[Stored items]
□ □ □ □ □ □ □
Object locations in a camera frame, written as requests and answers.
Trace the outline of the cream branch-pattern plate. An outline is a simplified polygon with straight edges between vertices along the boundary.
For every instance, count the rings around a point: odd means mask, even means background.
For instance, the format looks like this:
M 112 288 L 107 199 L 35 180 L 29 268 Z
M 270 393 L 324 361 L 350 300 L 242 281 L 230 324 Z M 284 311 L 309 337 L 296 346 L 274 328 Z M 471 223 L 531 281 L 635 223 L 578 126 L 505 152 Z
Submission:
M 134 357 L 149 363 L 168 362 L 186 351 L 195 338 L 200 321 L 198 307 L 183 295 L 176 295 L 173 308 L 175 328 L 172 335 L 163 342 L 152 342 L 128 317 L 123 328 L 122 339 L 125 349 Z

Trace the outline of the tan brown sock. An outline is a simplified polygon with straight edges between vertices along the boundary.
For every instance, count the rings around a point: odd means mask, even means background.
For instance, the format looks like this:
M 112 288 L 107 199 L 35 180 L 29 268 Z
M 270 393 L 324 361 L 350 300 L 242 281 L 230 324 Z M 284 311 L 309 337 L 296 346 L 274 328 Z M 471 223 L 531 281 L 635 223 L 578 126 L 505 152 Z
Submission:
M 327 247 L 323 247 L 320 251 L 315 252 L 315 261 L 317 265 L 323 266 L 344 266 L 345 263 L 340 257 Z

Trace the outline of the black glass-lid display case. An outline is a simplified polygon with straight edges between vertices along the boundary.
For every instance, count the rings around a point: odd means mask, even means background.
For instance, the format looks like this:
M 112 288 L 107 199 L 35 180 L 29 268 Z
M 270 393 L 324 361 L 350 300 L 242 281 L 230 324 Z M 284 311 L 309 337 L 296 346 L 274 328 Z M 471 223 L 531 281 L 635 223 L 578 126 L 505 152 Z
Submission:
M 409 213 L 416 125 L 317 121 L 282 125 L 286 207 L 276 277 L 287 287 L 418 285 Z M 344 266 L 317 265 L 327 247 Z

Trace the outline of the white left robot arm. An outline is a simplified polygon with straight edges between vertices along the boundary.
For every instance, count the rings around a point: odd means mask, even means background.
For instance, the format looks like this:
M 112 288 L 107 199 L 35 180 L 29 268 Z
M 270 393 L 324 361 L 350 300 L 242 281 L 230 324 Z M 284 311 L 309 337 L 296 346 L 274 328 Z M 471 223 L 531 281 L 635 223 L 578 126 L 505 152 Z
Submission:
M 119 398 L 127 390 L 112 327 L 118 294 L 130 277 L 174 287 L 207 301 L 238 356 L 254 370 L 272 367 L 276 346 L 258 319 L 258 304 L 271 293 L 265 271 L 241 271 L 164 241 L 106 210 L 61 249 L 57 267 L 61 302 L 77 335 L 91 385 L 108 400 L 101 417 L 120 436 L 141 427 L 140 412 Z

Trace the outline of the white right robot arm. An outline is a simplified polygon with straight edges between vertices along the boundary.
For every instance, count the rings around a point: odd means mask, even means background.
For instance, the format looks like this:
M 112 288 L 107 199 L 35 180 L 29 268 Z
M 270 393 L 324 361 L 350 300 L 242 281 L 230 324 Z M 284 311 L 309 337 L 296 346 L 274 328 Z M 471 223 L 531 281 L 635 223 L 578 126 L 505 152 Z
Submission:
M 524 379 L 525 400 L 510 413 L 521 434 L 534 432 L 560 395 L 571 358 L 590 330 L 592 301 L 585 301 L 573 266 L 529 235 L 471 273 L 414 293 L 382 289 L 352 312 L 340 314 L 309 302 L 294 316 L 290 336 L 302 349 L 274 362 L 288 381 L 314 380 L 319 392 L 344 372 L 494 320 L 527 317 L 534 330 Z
□ □ □ □ □ □ □
**WHAT YOU NEED TO DO:** Your answer must be an exact copy of every entry above.

**OUTPUT OF THE EXERCISE:**
Object locations in a camera frame, written as requests and answers.
Trace the outline of the cream branch-pattern plate. An outline is a simplified polygon with straight edges between vertices along the boundary.
For every instance, count the rings around a point: odd means mask, even means background.
For instance, the format looks like this:
M 112 288 L 107 199 L 35 180 L 29 268 Z
M 270 393 L 324 361 L 350 300 L 242 281 L 230 324 Z M 284 311 L 309 337 L 296 346 L 274 328 Z M 471 223 L 531 281 L 635 223 L 578 126 L 505 152 Z
Submission:
M 134 357 L 149 363 L 168 362 L 186 351 L 195 338 L 200 321 L 198 307 L 183 295 L 176 295 L 173 308 L 175 328 L 172 335 L 163 342 L 152 342 L 128 317 L 123 328 L 122 339 L 125 349 Z

Trace the outline of the tan brown sock. An outline is a simplified polygon with straight edges between vertices along the boundary.
For every instance, count the rings around a point: odd means mask, even means background.
For instance, the format looks like this:
M 112 288 L 107 199 L 35 180 L 29 268 Z
M 270 393 L 324 361 L 350 300 L 242 281 L 230 324 Z M 284 311 L 309 337 L 296 346 L 274 328 Z M 471 223 L 531 281 L 635 223 L 578 126 L 505 152 Z
Submission:
M 327 247 L 323 247 L 320 251 L 315 252 L 315 261 L 317 265 L 323 266 L 344 266 L 345 263 L 340 257 Z

Trace the outline of the black glass-lid display case. An outline is a simplified polygon with straight edges between vertices along the boundary.
For every instance, count the rings around a point: odd means mask, even means background.
For instance, the format looks like this:
M 112 288 L 107 199 L 35 180 L 29 268 Z
M 270 393 L 324 361 L 350 300 L 242 281 L 230 324 Z M 284 311 L 309 337 L 296 346 L 274 328 Z M 471 223 L 531 281 L 635 223 L 578 126 L 505 152 Z
Submission:
M 409 213 L 416 125 L 317 121 L 282 125 L 286 207 L 276 277 L 287 287 L 418 285 Z M 344 266 L 317 265 L 327 247 Z

Trace the outline of the white left robot arm. An outline is a simplified polygon with straight edges between vertices along the boundary.
For every instance, count the rings around a point: odd means mask, even means background.
For instance, the format looks like this:
M 112 288 L 107 199 L 35 180 L 29 268 Z
M 270 393 L 324 361 L 350 300 L 242 281 L 230 324 Z M 284 311 L 309 337 L 296 346 L 274 328 Z M 471 223 L 531 281 L 635 223 L 578 126 L 505 152 Z
Submission:
M 119 398 L 127 390 L 112 327 L 118 294 L 130 277 L 174 287 L 207 301 L 238 356 L 254 370 L 272 367 L 276 346 L 258 319 L 258 304 L 271 293 L 265 271 L 241 271 L 164 241 L 106 210 L 61 249 L 57 267 L 61 302 L 77 335 L 91 385 L 108 400 L 101 417 L 120 436 L 141 427 L 140 412 Z

Trace the outline of the white right robot arm. An outline is a simplified polygon with straight edges between vertices along the boundary.
For every instance, count the rings around a point: odd means mask, even means background.
For instance, the format looks like this:
M 112 288 L 107 199 L 35 180 L 29 268 Z
M 270 393 L 324 361 L 350 300 L 242 281 L 230 324 Z M 284 311 L 309 337 L 296 346 L 274 328 Z M 471 223 L 531 281 L 635 223 L 578 126 L 505 152 Z
Submission:
M 524 379 L 525 400 L 510 413 L 521 434 L 534 432 L 560 395 L 571 358 L 590 330 L 592 301 L 585 301 L 573 266 L 529 235 L 471 273 L 414 293 L 382 289 L 352 312 L 340 314 L 309 302 L 294 316 L 290 336 L 302 349 L 274 362 L 288 381 L 314 380 L 319 392 L 344 372 L 494 320 L 527 317 L 534 330 Z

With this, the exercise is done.